• [EXERCISE PROMPT]: Please work out how many lines of this material include "ticks", and answer with that number by itself.

-------

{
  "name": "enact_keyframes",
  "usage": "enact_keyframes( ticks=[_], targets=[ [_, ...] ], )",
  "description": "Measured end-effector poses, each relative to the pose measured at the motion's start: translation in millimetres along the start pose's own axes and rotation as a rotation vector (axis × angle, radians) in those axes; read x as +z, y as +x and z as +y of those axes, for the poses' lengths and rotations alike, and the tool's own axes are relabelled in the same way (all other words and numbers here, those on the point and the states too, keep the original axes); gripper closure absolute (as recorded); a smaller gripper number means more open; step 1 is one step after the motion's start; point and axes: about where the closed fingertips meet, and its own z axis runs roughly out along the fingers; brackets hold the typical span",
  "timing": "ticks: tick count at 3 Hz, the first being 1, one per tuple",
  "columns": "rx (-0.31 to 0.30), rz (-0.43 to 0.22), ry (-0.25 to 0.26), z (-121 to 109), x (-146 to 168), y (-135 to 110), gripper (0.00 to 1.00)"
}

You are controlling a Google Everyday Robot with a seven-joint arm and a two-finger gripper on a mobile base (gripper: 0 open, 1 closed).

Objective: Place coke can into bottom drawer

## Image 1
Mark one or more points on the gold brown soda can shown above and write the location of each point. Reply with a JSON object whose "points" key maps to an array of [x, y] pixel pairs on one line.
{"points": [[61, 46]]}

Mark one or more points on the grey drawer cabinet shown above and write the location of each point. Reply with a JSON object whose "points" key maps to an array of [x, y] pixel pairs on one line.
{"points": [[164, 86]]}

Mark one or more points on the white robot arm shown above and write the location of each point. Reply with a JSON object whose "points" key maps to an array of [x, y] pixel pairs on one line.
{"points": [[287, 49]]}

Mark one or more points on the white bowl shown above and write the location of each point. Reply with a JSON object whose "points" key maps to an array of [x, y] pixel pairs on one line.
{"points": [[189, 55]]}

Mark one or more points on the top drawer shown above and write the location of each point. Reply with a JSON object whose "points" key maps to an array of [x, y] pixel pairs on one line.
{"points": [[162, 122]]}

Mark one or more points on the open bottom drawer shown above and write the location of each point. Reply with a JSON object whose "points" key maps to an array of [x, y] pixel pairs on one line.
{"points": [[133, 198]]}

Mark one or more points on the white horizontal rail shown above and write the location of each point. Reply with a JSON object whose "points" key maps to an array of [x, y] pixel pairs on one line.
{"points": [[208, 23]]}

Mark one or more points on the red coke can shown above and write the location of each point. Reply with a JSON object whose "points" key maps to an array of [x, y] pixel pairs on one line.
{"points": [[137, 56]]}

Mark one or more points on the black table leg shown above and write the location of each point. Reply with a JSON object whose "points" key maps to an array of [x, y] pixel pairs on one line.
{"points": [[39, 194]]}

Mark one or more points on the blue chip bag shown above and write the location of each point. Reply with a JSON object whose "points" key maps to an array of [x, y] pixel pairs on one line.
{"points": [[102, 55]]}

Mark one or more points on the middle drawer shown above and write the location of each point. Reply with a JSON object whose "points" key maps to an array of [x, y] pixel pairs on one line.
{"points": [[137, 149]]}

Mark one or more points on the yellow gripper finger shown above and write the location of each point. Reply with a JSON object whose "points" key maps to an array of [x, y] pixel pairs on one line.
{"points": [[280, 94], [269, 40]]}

-------

• [WRITTEN RESPONSE]: 2